** Opening Given information block **
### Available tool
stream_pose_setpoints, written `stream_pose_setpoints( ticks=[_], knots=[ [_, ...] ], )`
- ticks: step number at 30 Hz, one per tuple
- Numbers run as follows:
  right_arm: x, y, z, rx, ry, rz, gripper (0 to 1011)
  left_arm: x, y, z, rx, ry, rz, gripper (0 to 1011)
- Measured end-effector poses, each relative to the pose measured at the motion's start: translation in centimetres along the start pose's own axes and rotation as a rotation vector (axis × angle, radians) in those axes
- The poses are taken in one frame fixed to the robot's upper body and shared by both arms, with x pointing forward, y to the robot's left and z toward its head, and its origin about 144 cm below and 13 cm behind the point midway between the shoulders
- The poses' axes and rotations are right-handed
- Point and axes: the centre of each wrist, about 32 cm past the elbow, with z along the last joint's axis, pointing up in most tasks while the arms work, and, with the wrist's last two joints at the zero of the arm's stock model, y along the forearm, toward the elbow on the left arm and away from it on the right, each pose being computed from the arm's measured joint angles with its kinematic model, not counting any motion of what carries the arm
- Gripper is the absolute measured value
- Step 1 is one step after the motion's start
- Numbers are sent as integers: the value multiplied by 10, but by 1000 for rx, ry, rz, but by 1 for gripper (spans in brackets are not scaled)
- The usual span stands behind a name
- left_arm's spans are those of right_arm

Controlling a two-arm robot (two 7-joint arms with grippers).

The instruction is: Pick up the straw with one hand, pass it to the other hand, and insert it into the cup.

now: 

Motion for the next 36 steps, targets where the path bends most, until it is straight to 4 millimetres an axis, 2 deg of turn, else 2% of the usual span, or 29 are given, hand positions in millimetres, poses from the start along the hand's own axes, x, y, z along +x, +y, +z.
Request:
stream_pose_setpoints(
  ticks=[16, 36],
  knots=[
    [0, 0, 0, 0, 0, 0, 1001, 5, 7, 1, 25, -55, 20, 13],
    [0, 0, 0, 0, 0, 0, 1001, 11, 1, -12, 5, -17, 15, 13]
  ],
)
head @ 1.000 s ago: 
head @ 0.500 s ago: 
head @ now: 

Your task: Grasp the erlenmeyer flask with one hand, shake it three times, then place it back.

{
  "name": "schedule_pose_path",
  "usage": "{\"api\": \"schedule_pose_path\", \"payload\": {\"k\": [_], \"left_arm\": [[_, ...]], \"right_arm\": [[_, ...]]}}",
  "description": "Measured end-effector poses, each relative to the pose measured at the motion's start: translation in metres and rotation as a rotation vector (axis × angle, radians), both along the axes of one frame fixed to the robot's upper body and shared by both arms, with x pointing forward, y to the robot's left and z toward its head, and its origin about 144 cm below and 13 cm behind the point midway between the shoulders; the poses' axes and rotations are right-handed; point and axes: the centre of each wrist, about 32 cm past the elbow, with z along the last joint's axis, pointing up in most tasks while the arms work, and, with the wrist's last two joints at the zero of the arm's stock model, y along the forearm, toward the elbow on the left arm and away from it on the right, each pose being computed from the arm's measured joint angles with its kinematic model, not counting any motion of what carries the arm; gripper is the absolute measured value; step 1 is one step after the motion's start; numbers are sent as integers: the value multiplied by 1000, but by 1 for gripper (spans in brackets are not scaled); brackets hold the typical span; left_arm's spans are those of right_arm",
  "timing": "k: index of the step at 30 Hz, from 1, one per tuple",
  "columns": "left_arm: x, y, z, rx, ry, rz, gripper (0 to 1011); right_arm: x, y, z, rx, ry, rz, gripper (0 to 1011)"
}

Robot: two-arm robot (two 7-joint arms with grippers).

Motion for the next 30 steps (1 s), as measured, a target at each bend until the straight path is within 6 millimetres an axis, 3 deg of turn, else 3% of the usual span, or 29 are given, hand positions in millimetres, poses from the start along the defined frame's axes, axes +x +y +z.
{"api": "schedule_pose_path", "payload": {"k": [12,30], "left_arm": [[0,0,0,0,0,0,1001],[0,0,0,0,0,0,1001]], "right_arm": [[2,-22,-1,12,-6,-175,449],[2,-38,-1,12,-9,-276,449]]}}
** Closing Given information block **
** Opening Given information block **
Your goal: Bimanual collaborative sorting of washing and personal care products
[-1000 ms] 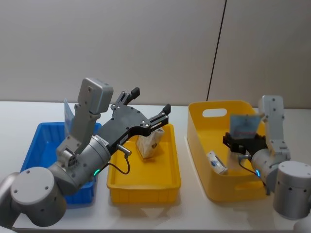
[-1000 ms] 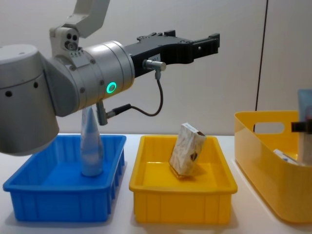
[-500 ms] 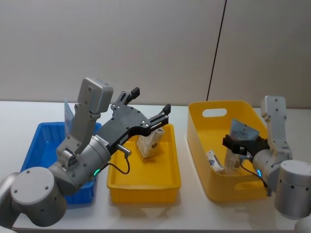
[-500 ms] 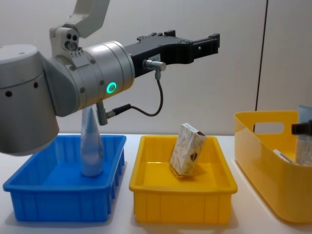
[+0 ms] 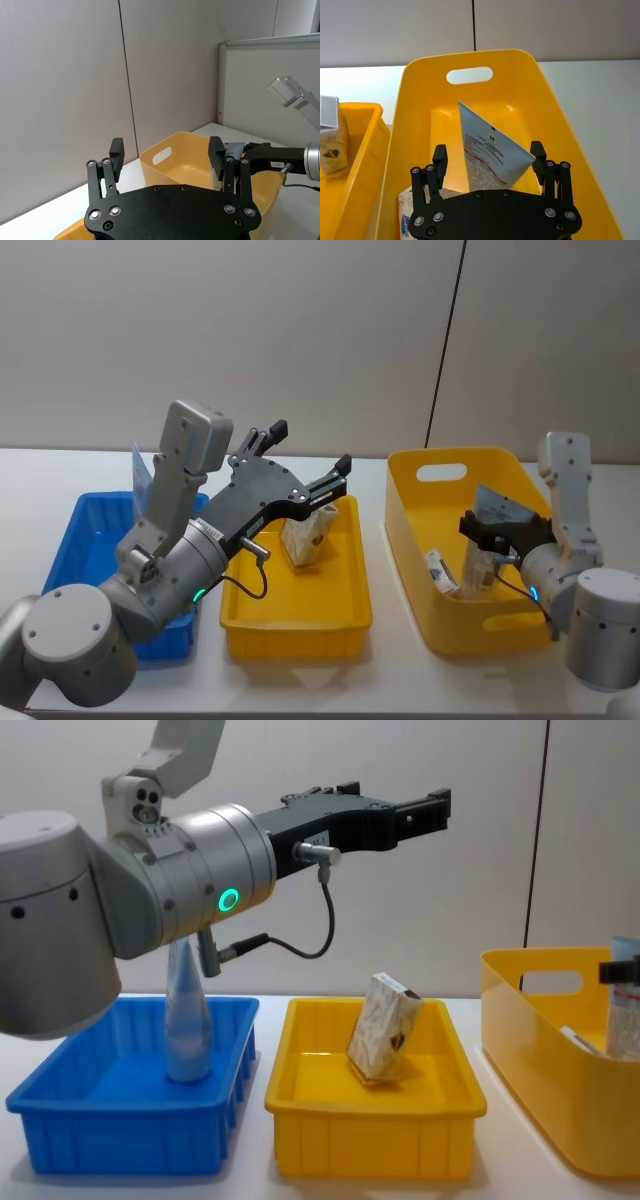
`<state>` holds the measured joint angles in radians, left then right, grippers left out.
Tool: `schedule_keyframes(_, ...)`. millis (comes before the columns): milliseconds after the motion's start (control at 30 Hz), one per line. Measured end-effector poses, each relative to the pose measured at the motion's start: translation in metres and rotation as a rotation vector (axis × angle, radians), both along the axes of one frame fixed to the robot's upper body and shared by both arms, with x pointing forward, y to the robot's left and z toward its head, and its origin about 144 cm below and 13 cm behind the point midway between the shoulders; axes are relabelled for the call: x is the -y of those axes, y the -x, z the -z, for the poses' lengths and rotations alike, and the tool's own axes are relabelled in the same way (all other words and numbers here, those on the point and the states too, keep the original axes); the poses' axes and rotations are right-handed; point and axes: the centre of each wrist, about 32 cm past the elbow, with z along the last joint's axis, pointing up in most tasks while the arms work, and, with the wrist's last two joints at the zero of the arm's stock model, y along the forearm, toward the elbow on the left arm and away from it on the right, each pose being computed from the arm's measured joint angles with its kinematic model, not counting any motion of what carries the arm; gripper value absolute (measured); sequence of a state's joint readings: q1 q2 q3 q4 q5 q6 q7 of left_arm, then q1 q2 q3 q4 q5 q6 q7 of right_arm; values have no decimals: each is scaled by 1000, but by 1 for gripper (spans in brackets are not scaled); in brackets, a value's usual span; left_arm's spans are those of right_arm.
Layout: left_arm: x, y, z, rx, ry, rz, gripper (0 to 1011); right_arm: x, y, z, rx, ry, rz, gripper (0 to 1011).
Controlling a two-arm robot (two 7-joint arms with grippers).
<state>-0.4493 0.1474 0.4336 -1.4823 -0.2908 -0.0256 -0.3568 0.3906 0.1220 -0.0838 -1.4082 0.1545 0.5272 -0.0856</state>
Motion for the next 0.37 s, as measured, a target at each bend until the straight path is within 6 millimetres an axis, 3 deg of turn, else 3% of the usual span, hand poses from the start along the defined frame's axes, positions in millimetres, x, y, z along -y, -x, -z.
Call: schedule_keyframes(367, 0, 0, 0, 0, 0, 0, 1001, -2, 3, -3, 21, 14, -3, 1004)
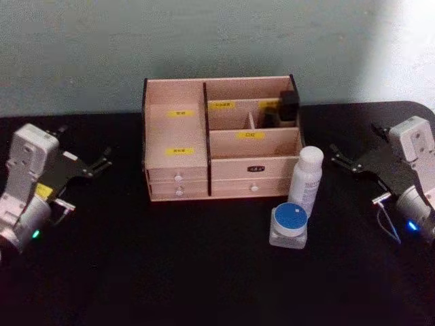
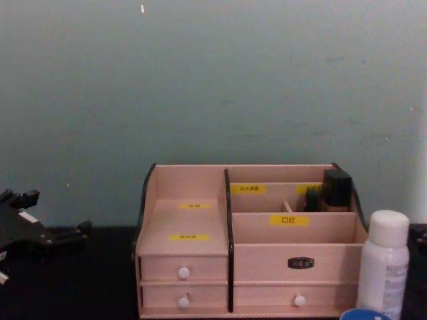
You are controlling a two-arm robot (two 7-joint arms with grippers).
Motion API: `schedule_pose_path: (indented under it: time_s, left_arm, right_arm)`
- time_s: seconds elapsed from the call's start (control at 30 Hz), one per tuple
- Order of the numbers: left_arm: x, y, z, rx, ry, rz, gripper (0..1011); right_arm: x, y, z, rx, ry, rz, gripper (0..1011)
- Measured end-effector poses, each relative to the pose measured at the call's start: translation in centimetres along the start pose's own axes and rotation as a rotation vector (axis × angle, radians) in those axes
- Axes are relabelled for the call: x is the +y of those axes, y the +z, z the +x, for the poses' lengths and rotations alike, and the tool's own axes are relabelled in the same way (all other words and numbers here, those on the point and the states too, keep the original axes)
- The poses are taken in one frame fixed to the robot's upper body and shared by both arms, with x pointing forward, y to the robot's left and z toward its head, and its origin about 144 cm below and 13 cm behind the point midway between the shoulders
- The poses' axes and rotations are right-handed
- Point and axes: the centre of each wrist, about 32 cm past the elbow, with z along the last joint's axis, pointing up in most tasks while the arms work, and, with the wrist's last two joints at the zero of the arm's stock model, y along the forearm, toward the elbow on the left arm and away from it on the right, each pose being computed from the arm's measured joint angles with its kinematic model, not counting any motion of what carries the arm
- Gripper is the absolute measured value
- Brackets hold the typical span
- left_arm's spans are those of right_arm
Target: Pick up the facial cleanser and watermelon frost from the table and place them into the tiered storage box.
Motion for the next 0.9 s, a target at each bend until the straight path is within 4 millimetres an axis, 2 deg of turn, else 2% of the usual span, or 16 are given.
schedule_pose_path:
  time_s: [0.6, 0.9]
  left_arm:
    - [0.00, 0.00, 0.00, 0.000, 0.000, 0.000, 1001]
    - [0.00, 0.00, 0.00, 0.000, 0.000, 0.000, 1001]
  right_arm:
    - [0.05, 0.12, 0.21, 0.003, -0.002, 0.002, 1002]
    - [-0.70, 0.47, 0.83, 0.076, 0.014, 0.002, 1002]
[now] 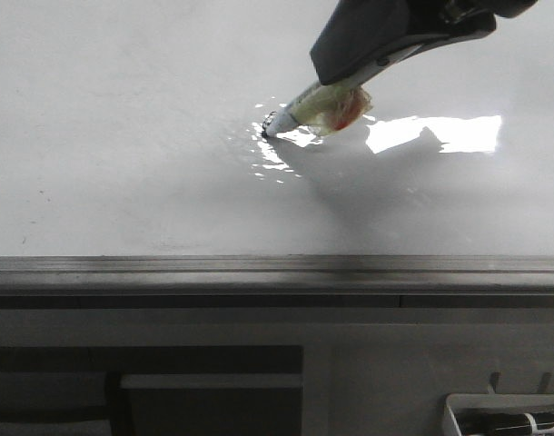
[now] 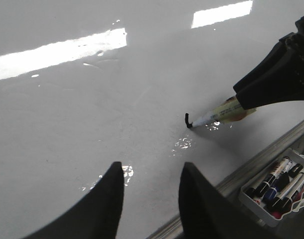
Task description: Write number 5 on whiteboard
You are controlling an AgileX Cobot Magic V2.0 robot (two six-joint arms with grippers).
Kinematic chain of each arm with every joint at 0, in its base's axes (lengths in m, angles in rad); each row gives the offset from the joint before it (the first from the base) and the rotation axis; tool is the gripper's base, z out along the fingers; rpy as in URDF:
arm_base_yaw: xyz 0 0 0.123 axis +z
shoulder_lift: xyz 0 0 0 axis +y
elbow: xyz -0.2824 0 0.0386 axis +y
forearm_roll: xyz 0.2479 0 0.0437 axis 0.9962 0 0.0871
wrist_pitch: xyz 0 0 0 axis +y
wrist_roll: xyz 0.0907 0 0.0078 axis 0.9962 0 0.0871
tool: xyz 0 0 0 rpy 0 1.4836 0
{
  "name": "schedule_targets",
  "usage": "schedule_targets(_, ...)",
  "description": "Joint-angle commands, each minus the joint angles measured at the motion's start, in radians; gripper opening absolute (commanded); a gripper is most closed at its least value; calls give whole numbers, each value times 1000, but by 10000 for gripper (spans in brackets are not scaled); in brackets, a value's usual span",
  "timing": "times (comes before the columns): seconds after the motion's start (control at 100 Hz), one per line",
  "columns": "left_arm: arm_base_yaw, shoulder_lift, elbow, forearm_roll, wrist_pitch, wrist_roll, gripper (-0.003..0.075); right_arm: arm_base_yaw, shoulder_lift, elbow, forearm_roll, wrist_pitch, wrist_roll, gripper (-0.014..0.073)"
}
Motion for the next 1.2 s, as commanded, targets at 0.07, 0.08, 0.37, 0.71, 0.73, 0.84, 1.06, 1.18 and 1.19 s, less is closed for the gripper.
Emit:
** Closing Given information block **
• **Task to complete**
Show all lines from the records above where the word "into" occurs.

• **Solved exercise**
The instruction is: Pick up the straw with one hand, pass it to the other hand, and insert it into the cup.
Target: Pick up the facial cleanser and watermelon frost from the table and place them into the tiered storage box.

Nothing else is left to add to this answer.